Australia’s firm anti-vaping stance has disincentived a huge number of potential switchers. Before vaping took off, British smoking rates were around 3 percentage points higher than Australia. Yet following the vaping revolution, the UK rate has dropped below Australia’s – as you can see from the graph below.
Sadly, the Australians are not alone in suffering the poor judgement of their politicians on tobacco harm reduction. Edwina Currie, whose infamous remarks in the late 1980s ignited a national salmonella scare and plunged the egg industry into crisis, took a similar dislike to a new brand of chewing tobacco due for release on the UK market around the same time. Currie, then Public Health Minister, intervened to ensure a ban on all oral tobacco products, including snus. This ban has almost certainly led to many British citizens dying younger than they otherwise would have done, given access to the world’s oldest tobacco harm reduction product.
Snus, for the uninitiated, is a very small tea bag of snuff tobacco which the user places under their top lip. The devices date back to eighteenth century Sweden. Snus has become increasingly popular over the last 40 years, as Swedes became aware of the dangers of conventional tobacco and rightly viewed snus as a much safer alternative.

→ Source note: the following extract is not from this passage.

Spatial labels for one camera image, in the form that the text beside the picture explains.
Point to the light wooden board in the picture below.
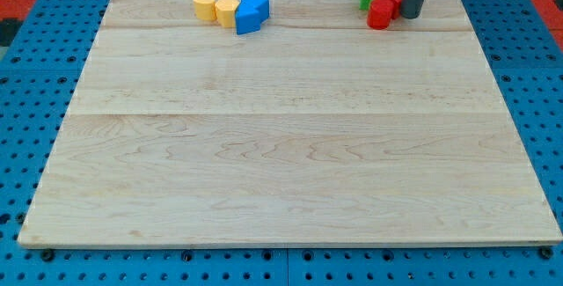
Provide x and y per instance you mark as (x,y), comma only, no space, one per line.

The results are striking. Sweden has Europe’s lowest male lung cancer death rate, the lowest male death rate from smoking-related cardiovascular diseases, and the lowest male death rate from other cancers attributable to tobacco. Swedish women aren’t quite as keen as their male counterparts on Snus and so smoke in similar numbers to other Europeans. As a result, Swedish women have a similar rate of tobacco-related death rate compared to women elsewhere in the EU.
The EU banned Snus in 1992, believing it caused oral cancer – although extensive research has since revealed this to be untrue. Sweden, having used snus for over two centuries, secured an exemption from the ban while negotiating their entry into the EU – and the data reveal a perfect case study in the dangers and unintended consequences of government short-termism.
Our departure from the European Union now gives Britain a golden opportunity to set our own tobacco control policies. If vaping is anything to go by, we would hope to lead the way in harm reduction by legalising the sale of snus and saving lives in the process.
Despite the current ban on the sale of the product in place, snus retains a small but loyal following in the UK, since users are legally entitled to use it in a personal capacity, by ordering snus from the Swedish or Norwegian market. Through their excise duties, British consumers inadvertently fund the schools and healthcare systems of Norway and Sweden rather than the UK’s. After Brexit, the Treasury could retain these revenues to fund British public services, or to lower taxes.
The EU-wide snus ban and vaping restrictions in Australia are illogical, reckless and self-destructive laws, tantamount to a country making it illegal for individuals to wear a helmet while riding a motorcycle. If anything, this analogy doesn’t even go far enough. Though wearing a motorcycle helmet is clearly safer, it still doesn’t offer anything like the same level of risk reduction as switching from smoking to safer alternatives such as snus or vaping.
For these reasons, the legalisation of the sale of snus in the UK should be top of the Department of Health and Treasury’s wish lists once the UK leaves the EU.